P.S.  8 things I never travel without.

P.P.S.  What I want to wear RN.

P.P.P.S.  That time I bowed to Caroline Kennedy

 

It’s not often I’m asked how I met Mr. Magpie; we’ve been together for almost half my life and we are old news.  But I recently had occasion to walk down memory lane when a new friend asked after our story, which always begins with this: I met my would-be father-in-law the same day I met my would-be husband, at a high school graduation party for my best friend at the time, M.
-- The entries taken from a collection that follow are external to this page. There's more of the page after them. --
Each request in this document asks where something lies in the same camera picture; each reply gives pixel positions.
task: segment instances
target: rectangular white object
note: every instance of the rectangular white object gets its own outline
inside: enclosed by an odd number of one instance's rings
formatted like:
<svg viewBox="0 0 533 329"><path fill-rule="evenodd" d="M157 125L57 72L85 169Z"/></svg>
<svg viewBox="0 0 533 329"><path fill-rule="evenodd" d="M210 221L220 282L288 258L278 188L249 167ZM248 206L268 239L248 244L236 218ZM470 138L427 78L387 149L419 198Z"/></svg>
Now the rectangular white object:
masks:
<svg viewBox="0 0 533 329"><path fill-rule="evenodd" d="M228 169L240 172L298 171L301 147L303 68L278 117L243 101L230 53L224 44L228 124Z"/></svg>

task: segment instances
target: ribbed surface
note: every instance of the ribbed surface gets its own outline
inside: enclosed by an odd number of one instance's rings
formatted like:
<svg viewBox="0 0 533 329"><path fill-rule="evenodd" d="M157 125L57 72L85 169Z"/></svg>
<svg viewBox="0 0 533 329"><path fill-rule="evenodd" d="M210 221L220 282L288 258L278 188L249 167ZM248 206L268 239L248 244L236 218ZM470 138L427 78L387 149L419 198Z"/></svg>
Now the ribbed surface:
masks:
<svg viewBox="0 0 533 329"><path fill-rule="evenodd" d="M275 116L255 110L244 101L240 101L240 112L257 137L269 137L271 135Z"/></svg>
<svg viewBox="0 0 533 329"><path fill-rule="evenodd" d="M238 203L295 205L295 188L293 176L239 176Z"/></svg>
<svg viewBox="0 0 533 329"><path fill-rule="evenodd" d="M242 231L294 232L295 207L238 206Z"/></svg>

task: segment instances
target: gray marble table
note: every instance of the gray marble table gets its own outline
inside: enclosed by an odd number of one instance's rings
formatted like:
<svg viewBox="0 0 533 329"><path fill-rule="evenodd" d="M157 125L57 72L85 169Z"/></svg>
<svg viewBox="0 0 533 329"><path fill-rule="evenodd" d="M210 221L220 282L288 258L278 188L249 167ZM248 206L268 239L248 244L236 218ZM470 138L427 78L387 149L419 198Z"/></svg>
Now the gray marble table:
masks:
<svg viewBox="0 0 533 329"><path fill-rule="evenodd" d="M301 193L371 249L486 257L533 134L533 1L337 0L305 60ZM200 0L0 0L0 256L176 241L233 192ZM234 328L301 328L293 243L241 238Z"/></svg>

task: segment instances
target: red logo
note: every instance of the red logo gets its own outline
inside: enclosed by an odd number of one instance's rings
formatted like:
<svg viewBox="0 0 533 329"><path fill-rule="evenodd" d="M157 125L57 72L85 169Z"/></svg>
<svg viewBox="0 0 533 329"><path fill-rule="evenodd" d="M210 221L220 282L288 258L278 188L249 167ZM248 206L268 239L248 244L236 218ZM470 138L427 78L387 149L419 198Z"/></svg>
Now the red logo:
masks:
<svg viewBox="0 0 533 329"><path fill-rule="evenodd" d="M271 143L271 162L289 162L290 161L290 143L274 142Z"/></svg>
It’s funny to think back on this — something Shakespearean about it, really — because in spite of the fact that I spent close to every weekend with M., I’d never met or even really heard anything about Mr. Magpie.  M. had grown up with him; their parents had been tight-knit when they were young, and they trick-or-treated together and attended parties together and dined out together and were offered pizza and a movie together in one or the other family’s basements while the parents shucked blue crabs or downed gin and tonics or talked into the the slurry-sticky-thick air of a Washington summer night.  In short, they spent a lot of their youths together.  Their families imagined that one day M. would marry Mr. Magpie — only, back then, of course, he wasn’t Mr. Magpie; he was Landon, the deeply tanned, athletic-looking tall-drink-of-water I couldn’t stop staring at.  And I was about to become the interloper in what might have been a romantic story of two childhood friends ending up together.
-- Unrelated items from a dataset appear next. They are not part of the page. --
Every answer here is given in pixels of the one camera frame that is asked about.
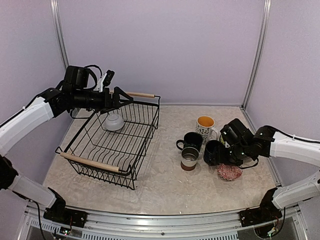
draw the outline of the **metal wire basket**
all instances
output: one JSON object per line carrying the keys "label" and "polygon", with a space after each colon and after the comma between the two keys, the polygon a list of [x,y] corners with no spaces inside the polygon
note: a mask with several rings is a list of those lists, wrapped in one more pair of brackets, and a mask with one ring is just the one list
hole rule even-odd
{"label": "metal wire basket", "polygon": [[[158,129],[160,97],[155,99],[157,103],[134,101],[105,114],[93,113],[61,155],[67,153],[84,159],[79,162],[66,157],[80,175],[134,190],[151,139]],[[123,128],[118,131],[104,128],[105,119],[112,113],[124,120]],[[118,171],[101,164],[116,167]]]}

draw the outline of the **black mug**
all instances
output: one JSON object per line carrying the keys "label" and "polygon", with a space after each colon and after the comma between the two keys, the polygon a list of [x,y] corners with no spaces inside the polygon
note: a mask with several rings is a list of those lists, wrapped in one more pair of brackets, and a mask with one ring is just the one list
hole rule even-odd
{"label": "black mug", "polygon": [[187,147],[193,147],[197,149],[199,152],[201,150],[203,138],[199,133],[196,132],[188,132],[186,135],[184,135],[183,140],[176,141],[176,147],[180,150],[187,148]]}
{"label": "black mug", "polygon": [[206,143],[203,160],[209,166],[216,166],[225,161],[227,149],[223,143],[217,140],[210,140]]}

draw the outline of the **white wall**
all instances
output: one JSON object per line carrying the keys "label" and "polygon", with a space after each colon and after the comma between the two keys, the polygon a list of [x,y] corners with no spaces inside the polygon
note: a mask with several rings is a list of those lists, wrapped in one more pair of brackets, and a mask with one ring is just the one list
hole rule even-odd
{"label": "white wall", "polygon": [[[320,140],[320,1],[272,1],[263,56],[248,106],[256,127]],[[274,159],[284,185],[318,169]],[[320,235],[320,198],[301,202],[311,240]]]}
{"label": "white wall", "polygon": [[63,0],[70,64],[115,71],[112,86],[162,103],[241,105],[263,0]]}
{"label": "white wall", "polygon": [[[65,70],[55,36],[50,1],[0,1],[0,123],[38,93],[55,87]],[[27,177],[42,183],[69,124],[67,114],[35,129],[7,157]],[[26,201],[0,191],[0,239],[15,239]]]}

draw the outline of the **countertop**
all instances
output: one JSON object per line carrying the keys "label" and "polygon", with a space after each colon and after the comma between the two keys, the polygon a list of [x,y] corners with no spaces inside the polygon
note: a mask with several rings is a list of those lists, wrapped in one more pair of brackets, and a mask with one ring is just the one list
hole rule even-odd
{"label": "countertop", "polygon": [[[87,115],[84,110],[78,114]],[[44,185],[56,190],[69,206],[126,214],[200,214],[258,206],[266,191],[275,187],[263,157],[258,166],[243,170],[242,176],[231,182],[219,178],[217,168],[204,162],[204,146],[195,170],[181,168],[176,141],[194,131],[196,120],[202,115],[214,118],[218,130],[234,118],[248,126],[238,107],[161,106],[159,126],[135,181],[135,190],[79,175],[58,154]],[[83,123],[81,119],[73,121],[62,148]]]}

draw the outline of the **black wire dish rack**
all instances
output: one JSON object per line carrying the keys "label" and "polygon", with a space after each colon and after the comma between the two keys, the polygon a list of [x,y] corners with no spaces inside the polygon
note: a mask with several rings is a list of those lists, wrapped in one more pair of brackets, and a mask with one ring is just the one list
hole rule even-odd
{"label": "black wire dish rack", "polygon": [[[94,161],[98,166],[66,158],[74,170],[80,175],[134,190],[148,147],[158,129],[160,96],[155,96],[155,100],[156,103],[133,101],[104,114],[94,112],[63,152]],[[105,129],[104,121],[109,114],[122,116],[122,129]],[[118,171],[104,169],[99,166],[101,164],[116,167]]]}
Landon was, by all accounts, A Babe with a capital B.  This is a fact.  (The picture at the top of this post was actually taken a few years after we graduated from college, and by the incredible photojournalist Andrew Harnik, whose courtly invitation to an awards ceremony in D.C. changed my life, but it captures my young Landon so well.)  I would later discover that he had a high school fan club — a group of sophomores who swooned over his every word and smile — and that even girls at the rival public high school in Arlington knew about him and his movie star good looks.  On that particular day, he wore an olive-green Ralph Lauren button-down with a navy polo player embroidered on the chest, the sleeves rolled up casually to reveal his tanned forearms, and I remember noticing — when M. scuttled me over to make introductions — that it brought out the hazel in his eyes.

I was ecstatic to learn that he was a rising junior at UVA; I was preparing for my first year there and my imagination immediately got to work envisioning what life might be like with an older, more mature (HAHA) fellow Wahoo to parade me around Grounds and take me out to dinner on The Corner and show me the ropes when it came to tailgating for football games.  I can’t for the life of me remember what we talked about, though I know we were engaged in conversation for at least 10 or 20 minutes — I principally recall the misty hazel of his eyes and the swatting away of mosquitoes while his father tapped on the glass from the inside of the kitchen and made a kissy face intended to embarrass him.

“Oh, that’s my Dad,” he said, turning red in spite of himself.  “We should probably get back inside.”  He gestured at the mosquitoes around us.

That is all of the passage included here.